As it is currently written, Part 21 allows for a wide range of interpretations as to what is reportable under the rule and what is not.

The licensee's restrictive interpretation of Part 21 was addressed in an inspection conducted by the NRC Vendor Programs Branch on August 12-16, 1985 and will be documented in the forthcoming report.

Because of the licensee's inte pretation and implementation of the rule, many items may go unreported under Part 21, but may still have generic significance. Licensee representatives stated that items that fall into this area would be reported to INPO through the Network System or the Nuclear Plant Reliability Data System (NPRDS). The inspectors tracked one such item to determine its status. The item was originally identified in Inspection Report 85-13 and concerned a coupling on a speed changer installed on both centrifugal charging pumps and on the diesel driven auxiliary feedwater pump.

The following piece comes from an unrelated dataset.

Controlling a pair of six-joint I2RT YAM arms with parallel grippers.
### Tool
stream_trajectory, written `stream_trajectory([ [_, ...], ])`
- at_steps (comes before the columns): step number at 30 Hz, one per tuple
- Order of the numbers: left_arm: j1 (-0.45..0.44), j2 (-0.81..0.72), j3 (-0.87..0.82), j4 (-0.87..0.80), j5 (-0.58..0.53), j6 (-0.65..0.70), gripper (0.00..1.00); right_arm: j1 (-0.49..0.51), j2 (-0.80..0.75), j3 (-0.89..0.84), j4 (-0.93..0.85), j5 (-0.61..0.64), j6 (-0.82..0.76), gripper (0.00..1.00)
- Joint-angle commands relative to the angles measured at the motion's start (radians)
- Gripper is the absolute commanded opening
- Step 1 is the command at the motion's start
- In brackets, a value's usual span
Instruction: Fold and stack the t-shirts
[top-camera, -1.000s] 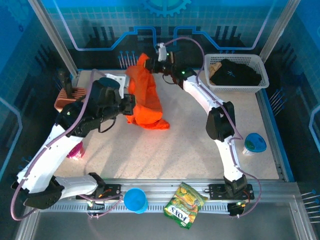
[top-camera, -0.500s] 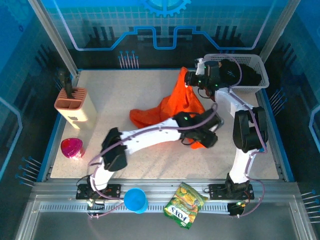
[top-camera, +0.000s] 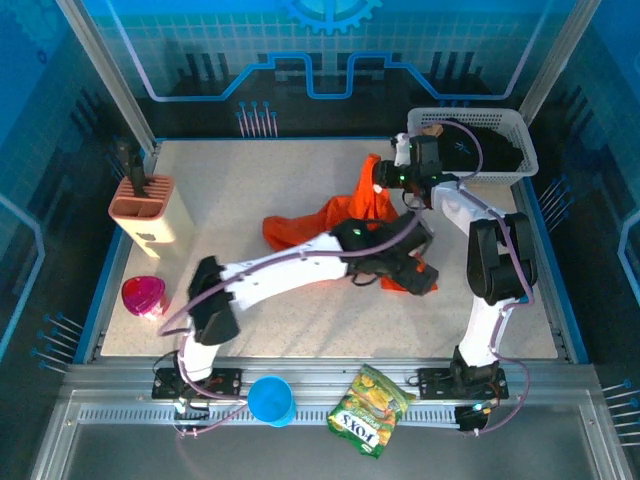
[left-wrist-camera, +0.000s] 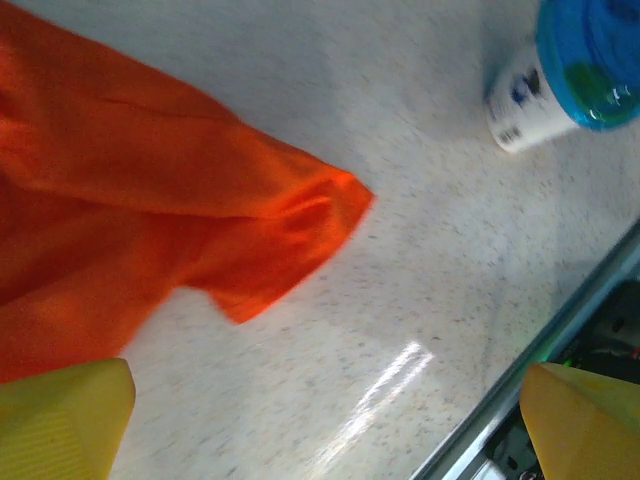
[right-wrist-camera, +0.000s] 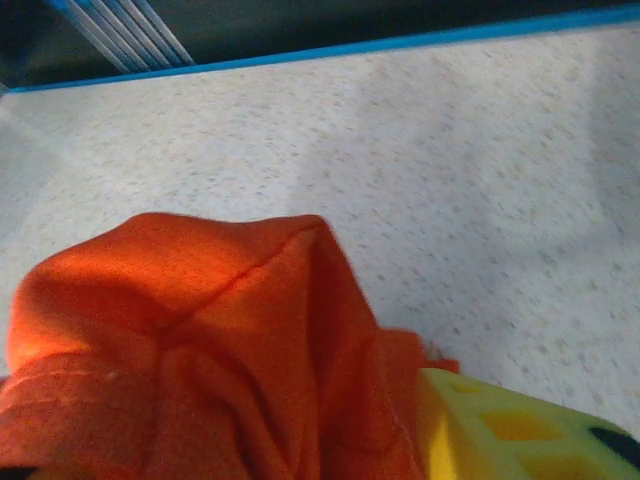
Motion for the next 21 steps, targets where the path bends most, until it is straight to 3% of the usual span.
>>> stream_trajectory([
  [1, 0.114, -0.13, -0.122, -0.121, -0.11, -0.109, 1.0, -0.005, 0.006, 0.046, -0.113, 0.124, -0.03, 0.64],
  [5, 0.264, -0.235, -0.293, -0.145, -0.099, -0.207, 0.99, 0.013, -0.032, 0.088, -0.224, 0.271, -0.059, 0.84],
  [8, 0.363, -0.273, -0.412, -0.113, -0.045, -0.26, 0.99, 0.031, -0.065, 0.116, -0.324, 0.397, -0.075, 0.91],
  [15, 0.505, -0.214, -0.559, 0.037, 0.065, -0.297, 0.99, 0.054, -0.169, 0.055, -0.506, 0.659, -0.028, 0.93],
  [18, 0.538, -0.155, -0.574, 0.1, 0.079, -0.301, 0.97, 0.054, -0.246, -0.044, -0.503, 0.68, -0.008, 0.93],
  [21, 0.567, -0.09, -0.573, 0.154, 0.08, -0.303, 0.94, 0.057, -0.328, -0.146, -0.49, 0.622, 0.005, 0.92],
])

The coupling is held together by a key / keyway mechanism that has the potential for disengaging and disabling the associated pump. The licensee's preliminary evaluation concluded that this condition was not reportable under Part 21.

In addition, as of the beginning of August, this item had not been reported through the INPO Network System or the NPRDS. The inspectors discussed this concern about the dissemination of potentially generic information with the plant general manager. The plant manager acknowledged this concern. This area will be followed up in a future inspection (344/85-21-01).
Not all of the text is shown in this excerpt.